----- RAW DATA
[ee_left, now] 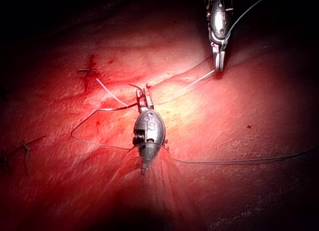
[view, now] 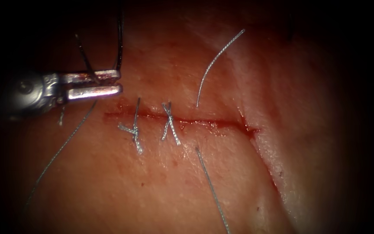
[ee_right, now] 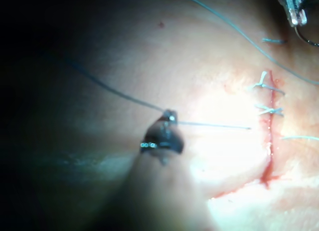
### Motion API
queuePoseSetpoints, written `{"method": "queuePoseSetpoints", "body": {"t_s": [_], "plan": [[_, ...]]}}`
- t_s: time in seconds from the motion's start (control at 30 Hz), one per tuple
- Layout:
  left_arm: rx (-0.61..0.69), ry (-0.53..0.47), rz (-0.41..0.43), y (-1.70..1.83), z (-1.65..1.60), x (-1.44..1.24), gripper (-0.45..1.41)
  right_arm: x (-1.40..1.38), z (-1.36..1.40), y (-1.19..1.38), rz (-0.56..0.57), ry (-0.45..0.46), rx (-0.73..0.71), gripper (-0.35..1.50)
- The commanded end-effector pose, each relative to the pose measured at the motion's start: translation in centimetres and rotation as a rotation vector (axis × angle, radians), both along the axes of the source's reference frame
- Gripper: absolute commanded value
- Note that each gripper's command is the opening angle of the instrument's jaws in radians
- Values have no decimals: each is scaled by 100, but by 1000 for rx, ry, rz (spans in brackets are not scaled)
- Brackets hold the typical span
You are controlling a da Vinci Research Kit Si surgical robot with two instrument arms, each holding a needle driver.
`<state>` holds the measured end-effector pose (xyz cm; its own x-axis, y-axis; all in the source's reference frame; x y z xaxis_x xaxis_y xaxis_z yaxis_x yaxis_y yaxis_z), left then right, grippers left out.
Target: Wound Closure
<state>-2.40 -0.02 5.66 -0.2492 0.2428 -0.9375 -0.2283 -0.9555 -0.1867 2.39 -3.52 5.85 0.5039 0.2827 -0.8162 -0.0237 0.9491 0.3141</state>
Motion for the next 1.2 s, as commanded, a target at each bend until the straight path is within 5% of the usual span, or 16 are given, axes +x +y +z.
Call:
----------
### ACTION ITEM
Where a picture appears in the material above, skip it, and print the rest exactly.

### EXERCISE RESPONSE
[ee_left, now] 
[view, now] 
[ee_right, now] 
### Motion API
queuePoseSetpoints, written `{"method": "queuePoseSetpoints", "body": {"t_s": [_], "plan": [[_, ...]]}}`
- t_s: time in seconds from the motion's start (control at 30 Hz), one per tuple
- Layout:
  left_arm: rx (-0.61..0.69), ry (-0.53..0.47), rz (-0.41..0.43), y (-1.70..1.83), z (-1.65..1.60), x (-1.44..1.24), gripper (-0.45..1.41)
  right_arm: x (-1.40..1.38), z (-1.36..1.40), y (-1.19..1.38), rz (-0.56..0.57), ry (-0.45..0.46), rx (-0.73..0.71), gripper (-0.35..1.50)
- The commanded end-effector pose, each relative to the pose measured at the motion's start: translation in centimetres and rotation as a rotation vector (axis × angle, radians), both along the axes of the source's reference frame
- Gripper: absolute commanded value
- Note that each gripper's command is the opening angle of the instrument's jaws in radians
- Values have no decimals: each is scaled by 100, but by 1000 for rx, ry, rz (spans in brackets are not scaled)
- Brackets hold the typical span
You are controlling a da Vinci Research Kit Si surgical robot with two instrument arms, each holding a needle driver.
`<state>` holds the measured end-effector pose (xyz cm; its own x-axis, y-axis; all in the source's reference frame; x y z xaxis_x xaxis_y xaxis_z yaxis_x yaxis_y yaxis_z), left then right, grippers left out.
Target: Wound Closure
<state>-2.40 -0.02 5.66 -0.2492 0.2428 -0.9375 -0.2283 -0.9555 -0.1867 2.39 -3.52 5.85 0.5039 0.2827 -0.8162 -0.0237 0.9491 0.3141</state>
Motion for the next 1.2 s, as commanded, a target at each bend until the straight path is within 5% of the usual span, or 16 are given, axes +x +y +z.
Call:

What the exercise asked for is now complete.